**EXERCISE INSTRUCTIONS**: Pictures are to be left out, and only the lines below starting at the one with "(489, 100): 2.24" and ending at the one with "(289, 133) cross beam: 26.3, -21.4, -2.6" are to be reproduced, each exactly, both ends included.
• • • • • • •
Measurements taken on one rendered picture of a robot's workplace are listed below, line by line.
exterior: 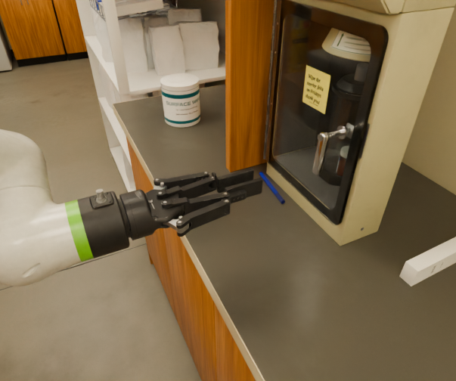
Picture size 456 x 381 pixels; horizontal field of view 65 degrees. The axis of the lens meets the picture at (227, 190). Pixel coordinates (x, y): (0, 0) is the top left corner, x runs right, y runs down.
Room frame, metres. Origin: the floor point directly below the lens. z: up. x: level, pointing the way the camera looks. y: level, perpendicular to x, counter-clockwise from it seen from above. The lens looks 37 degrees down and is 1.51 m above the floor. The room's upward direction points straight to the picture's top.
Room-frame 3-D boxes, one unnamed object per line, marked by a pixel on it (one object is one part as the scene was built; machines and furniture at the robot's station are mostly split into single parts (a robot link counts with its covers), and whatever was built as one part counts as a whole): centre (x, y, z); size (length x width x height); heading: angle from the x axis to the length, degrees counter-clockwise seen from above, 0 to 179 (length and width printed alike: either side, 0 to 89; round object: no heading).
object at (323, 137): (0.59, -0.19, 1.17); 0.05 x 0.03 x 0.10; 115
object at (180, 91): (1.19, 0.16, 1.02); 0.13 x 0.13 x 0.15
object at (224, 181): (0.52, -0.01, 1.14); 0.07 x 0.01 x 0.03; 116
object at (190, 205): (0.45, 0.05, 1.14); 0.11 x 0.01 x 0.04; 107
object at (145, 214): (0.44, 0.12, 1.14); 0.09 x 0.08 x 0.07; 116
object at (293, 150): (0.70, -0.17, 1.19); 0.30 x 0.01 x 0.40; 25
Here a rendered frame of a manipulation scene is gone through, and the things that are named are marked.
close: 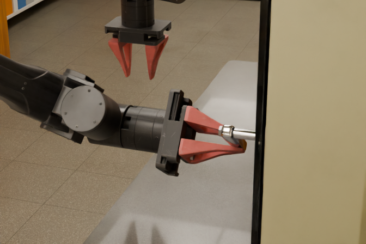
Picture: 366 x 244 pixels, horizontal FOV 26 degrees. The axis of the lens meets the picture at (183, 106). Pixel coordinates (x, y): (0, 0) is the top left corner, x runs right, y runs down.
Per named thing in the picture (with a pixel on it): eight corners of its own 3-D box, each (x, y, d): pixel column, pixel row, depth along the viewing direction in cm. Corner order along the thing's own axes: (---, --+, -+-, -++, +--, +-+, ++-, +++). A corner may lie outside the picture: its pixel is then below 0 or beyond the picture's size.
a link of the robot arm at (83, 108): (71, 72, 108) (46, 129, 108) (35, 48, 98) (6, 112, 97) (148, 101, 105) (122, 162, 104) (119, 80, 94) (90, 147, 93)
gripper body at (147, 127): (184, 89, 99) (129, 82, 101) (168, 169, 96) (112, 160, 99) (196, 102, 105) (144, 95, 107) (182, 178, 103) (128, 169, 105)
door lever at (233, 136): (272, 161, 100) (275, 141, 100) (260, 145, 91) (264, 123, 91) (231, 155, 101) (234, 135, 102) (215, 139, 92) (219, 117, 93)
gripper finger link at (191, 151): (246, 105, 96) (172, 96, 99) (236, 163, 94) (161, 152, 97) (255, 118, 102) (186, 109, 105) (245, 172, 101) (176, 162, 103)
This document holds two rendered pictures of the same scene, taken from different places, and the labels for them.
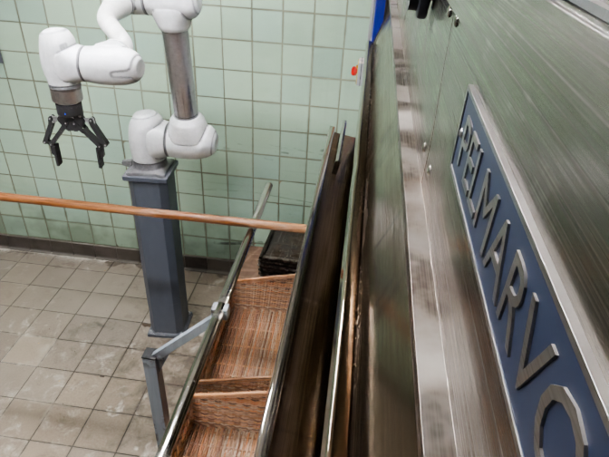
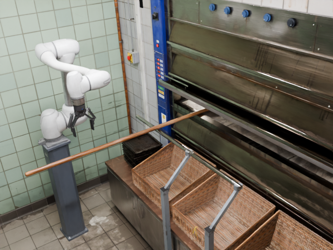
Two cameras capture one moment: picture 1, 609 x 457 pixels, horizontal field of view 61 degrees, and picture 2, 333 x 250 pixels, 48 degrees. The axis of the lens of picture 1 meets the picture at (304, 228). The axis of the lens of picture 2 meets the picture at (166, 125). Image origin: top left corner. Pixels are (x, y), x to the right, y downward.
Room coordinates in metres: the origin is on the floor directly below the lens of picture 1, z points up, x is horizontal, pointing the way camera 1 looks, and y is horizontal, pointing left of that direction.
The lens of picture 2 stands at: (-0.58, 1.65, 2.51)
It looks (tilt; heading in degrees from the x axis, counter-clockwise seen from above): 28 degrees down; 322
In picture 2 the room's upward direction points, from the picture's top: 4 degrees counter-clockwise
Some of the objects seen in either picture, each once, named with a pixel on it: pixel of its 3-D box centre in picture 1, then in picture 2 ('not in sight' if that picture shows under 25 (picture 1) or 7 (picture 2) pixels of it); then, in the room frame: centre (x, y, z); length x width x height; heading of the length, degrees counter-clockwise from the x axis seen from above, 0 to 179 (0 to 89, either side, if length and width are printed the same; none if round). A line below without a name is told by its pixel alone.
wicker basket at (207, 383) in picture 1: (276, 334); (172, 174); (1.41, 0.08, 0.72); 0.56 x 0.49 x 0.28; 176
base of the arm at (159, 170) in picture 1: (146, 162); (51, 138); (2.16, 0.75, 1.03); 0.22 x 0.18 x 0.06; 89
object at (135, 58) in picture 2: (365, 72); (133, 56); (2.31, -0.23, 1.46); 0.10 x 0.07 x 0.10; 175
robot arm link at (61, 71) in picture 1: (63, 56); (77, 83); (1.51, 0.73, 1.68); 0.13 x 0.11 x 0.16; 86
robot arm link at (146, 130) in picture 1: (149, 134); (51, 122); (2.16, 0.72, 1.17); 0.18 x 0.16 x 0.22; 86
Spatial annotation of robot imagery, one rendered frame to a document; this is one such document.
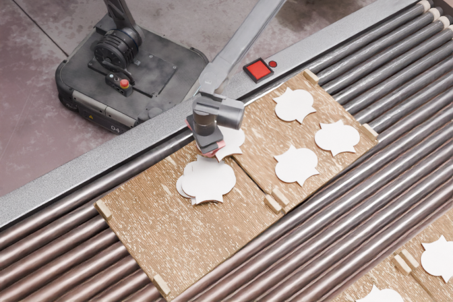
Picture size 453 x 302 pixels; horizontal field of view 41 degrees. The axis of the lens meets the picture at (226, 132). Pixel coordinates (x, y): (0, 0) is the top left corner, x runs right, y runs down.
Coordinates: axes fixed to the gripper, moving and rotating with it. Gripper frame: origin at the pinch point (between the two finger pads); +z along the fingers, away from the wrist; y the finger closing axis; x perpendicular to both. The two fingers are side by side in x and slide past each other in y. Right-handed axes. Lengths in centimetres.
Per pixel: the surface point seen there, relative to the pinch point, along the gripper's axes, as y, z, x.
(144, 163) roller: 9.2, 14.1, 16.0
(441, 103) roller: -8, 26, -84
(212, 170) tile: -4.1, 9.3, 0.0
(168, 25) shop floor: 135, 113, -38
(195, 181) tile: -5.4, 8.6, 5.8
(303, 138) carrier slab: -2.8, 17.6, -32.0
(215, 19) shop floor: 130, 116, -65
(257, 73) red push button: 26.1, 18.2, -31.0
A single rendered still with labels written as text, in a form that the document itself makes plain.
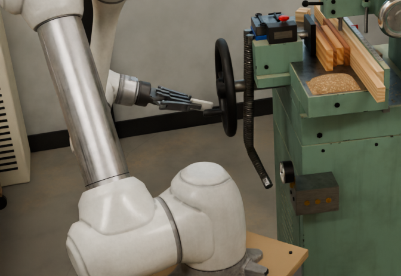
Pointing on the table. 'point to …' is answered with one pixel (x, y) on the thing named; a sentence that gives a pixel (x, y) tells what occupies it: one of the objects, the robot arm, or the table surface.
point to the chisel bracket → (346, 1)
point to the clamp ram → (309, 34)
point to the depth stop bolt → (366, 12)
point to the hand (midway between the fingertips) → (200, 105)
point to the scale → (363, 39)
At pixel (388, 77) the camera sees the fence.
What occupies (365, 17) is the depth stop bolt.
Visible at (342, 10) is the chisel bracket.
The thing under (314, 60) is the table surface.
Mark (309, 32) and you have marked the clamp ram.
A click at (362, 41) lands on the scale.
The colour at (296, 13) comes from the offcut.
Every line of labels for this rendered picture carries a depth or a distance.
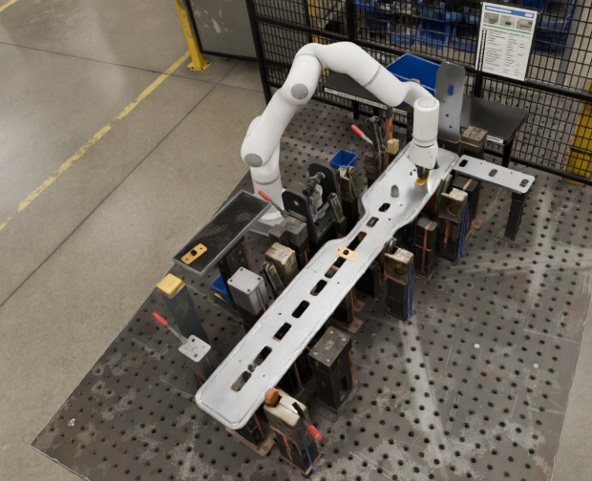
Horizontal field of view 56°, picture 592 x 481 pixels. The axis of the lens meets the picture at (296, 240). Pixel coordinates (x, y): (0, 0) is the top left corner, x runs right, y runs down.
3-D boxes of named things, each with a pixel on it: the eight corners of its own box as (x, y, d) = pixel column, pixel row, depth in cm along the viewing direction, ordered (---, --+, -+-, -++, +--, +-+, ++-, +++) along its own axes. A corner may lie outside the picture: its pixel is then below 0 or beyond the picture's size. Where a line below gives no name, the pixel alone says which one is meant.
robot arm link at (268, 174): (248, 183, 231) (238, 139, 213) (259, 153, 242) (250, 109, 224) (276, 186, 229) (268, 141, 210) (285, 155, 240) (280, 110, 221)
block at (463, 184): (465, 244, 230) (472, 195, 210) (440, 234, 235) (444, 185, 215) (475, 229, 235) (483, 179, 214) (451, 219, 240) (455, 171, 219)
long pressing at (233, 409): (244, 440, 157) (243, 437, 156) (187, 399, 168) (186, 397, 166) (462, 156, 223) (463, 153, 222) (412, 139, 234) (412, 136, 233)
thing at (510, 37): (525, 84, 224) (540, 9, 201) (472, 71, 234) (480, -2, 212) (527, 81, 225) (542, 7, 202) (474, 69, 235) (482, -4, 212)
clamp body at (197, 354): (223, 420, 193) (196, 368, 166) (200, 403, 198) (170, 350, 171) (241, 398, 197) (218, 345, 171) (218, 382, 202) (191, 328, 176)
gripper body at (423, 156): (407, 139, 202) (406, 163, 210) (433, 148, 197) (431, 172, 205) (416, 128, 206) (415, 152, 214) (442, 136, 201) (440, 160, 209)
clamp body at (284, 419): (310, 482, 175) (295, 435, 148) (273, 456, 182) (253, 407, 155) (329, 454, 180) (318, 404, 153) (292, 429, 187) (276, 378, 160)
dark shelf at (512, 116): (507, 146, 222) (508, 140, 220) (321, 91, 265) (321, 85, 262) (528, 115, 233) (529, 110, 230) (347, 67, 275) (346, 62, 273)
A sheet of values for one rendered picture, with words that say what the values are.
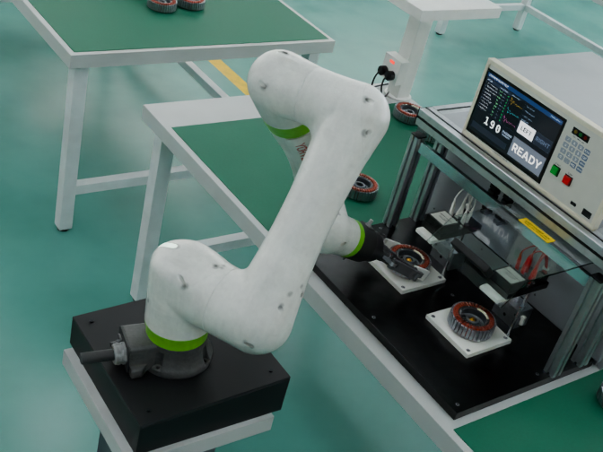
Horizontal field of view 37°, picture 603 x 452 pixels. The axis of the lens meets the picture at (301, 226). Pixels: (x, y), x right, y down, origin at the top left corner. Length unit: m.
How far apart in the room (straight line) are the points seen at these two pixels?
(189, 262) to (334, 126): 0.36
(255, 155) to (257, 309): 1.16
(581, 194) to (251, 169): 0.98
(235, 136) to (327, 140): 1.19
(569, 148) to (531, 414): 0.59
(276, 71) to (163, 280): 0.43
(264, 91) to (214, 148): 1.03
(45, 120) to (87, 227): 0.82
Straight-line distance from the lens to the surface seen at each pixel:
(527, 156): 2.18
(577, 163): 2.09
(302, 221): 1.60
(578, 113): 2.09
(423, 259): 2.33
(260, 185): 2.56
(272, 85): 1.67
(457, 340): 2.16
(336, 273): 2.25
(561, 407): 2.17
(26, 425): 2.80
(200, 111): 2.88
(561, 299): 2.34
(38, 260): 3.38
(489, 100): 2.24
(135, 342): 1.76
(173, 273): 1.64
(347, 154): 1.60
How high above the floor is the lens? 2.06
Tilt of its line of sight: 33 degrees down
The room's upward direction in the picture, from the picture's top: 15 degrees clockwise
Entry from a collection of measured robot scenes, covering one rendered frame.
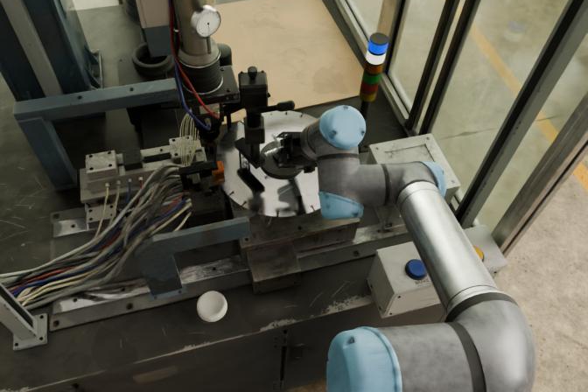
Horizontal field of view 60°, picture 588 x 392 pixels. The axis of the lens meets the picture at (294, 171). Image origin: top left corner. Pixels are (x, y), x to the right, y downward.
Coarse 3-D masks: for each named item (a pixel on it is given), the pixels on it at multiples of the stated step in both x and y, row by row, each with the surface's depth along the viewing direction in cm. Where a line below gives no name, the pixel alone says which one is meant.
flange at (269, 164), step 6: (270, 144) 127; (264, 150) 125; (264, 156) 124; (270, 156) 124; (276, 156) 122; (270, 162) 123; (276, 162) 123; (264, 168) 122; (270, 168) 122; (276, 168) 122; (294, 168) 122; (270, 174) 122; (276, 174) 121; (282, 174) 121; (288, 174) 121; (294, 174) 122
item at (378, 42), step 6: (372, 36) 122; (378, 36) 122; (384, 36) 122; (372, 42) 121; (378, 42) 121; (384, 42) 121; (372, 48) 122; (378, 48) 121; (384, 48) 122; (378, 54) 123
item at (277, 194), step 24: (264, 120) 133; (288, 120) 133; (312, 120) 133; (264, 144) 128; (240, 168) 123; (240, 192) 119; (264, 192) 119; (288, 192) 119; (312, 192) 119; (288, 216) 115
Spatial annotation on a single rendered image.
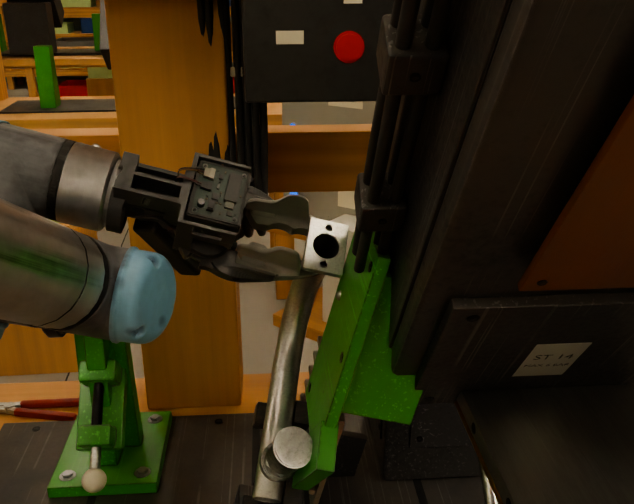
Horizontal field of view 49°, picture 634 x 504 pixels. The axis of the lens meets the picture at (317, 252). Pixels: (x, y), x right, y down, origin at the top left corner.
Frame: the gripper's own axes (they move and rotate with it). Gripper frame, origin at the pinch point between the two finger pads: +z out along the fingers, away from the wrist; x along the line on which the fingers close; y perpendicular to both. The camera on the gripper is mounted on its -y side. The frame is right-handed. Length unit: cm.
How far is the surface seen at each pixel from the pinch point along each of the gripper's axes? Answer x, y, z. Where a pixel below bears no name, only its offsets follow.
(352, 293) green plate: -5.7, 5.8, 2.7
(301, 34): 23.3, 2.8, -6.1
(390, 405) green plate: -14.1, 2.4, 8.6
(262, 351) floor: 48, -223, 26
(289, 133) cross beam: 26.3, -21.4, -2.6
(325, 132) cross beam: 27.4, -20.4, 2.2
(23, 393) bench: -11, -54, -32
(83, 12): 419, -523, -166
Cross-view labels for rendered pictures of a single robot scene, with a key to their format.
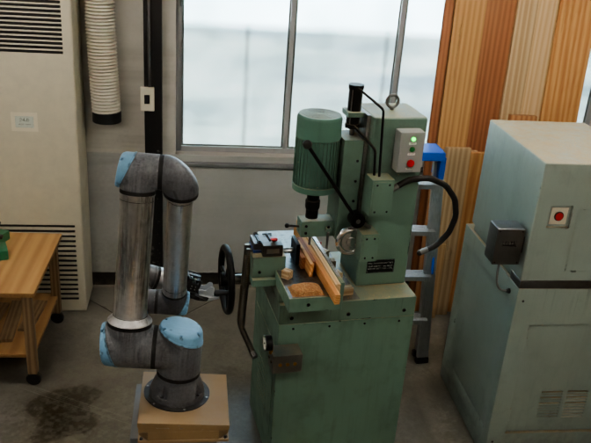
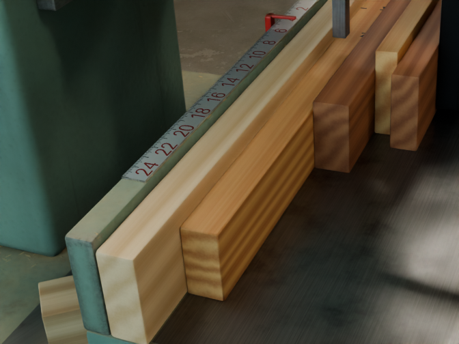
• • • • • • •
**SOLUTION TO THIS EXERCISE**:
(489, 100): 2.24
(135, 342): 1.76
(173, 273): 1.64
(347, 154): 1.60
How high above the floor is the lens? 2.06
Tilt of its line of sight: 33 degrees down
The room's upward direction in the picture, from the picture's top: 15 degrees clockwise
Entry from a collection of measured robot scenes, covering one rendered frame.
Horizontal field of view 60°, picture 588 x 392 pixels. The axis of the lens meets the picture at (294, 171). Image origin: top left corner. Pixels are (x, y), x to the right, y downward.
Coarse 3-D masks: for each named item (a pixel on it is given), the pixels on it at multiples of the stated step in both x and y, row by row, each with the surface's depth along the viewing direction in cm. Where a line below gives no name, the pixel alone says which one is meant.
flange at (269, 164), step 6: (270, 144) 127; (264, 150) 125; (264, 156) 124; (270, 156) 124; (276, 156) 122; (270, 162) 123; (276, 162) 123; (264, 168) 122; (270, 168) 122; (276, 168) 122; (294, 168) 122; (270, 174) 122; (276, 174) 121; (282, 174) 121; (288, 174) 121; (294, 174) 122
item at (378, 42), step 6: (372, 36) 122; (378, 36) 122; (384, 36) 122; (372, 42) 121; (378, 42) 121; (384, 42) 121; (372, 48) 122; (378, 48) 121; (384, 48) 122; (378, 54) 123
item at (277, 194), step 24: (264, 120) 133; (288, 120) 133; (312, 120) 133; (264, 144) 128; (240, 168) 123; (240, 192) 119; (264, 192) 119; (288, 192) 119; (312, 192) 119; (288, 216) 115
Spatial annotation on a single rendered image.
Horizontal field of view 49°, picture 634 x 504 pixels. The axis of the lens meets the picture at (317, 252). Pixels: (x, y), x right, y down, origin at the top left corner.
Frame: the gripper's own axes (they move and rotate with it). Gripper frame, origin at the pinch point between the two finger pads: +z out along the fingers, away from the wrist; x along the line on which the fingers close; y perpendicular to both. The camera on the gripper is mounted on its -y side. The frame is right-handed. Length unit: cm.
How far is the surface seen at each pixel from the pinch point along each of the gripper's axes? Answer x, y, z. Where a pixel below bears no name, only its offsets follow.
(352, 293) green plate: -5.7, 5.8, 2.7
(301, 34): 23.3, 2.8, -6.1
(390, 405) green plate: -14.1, 2.4, 8.6
(262, 351) floor: 48, -223, 26
(289, 133) cross beam: 26.3, -21.4, -2.6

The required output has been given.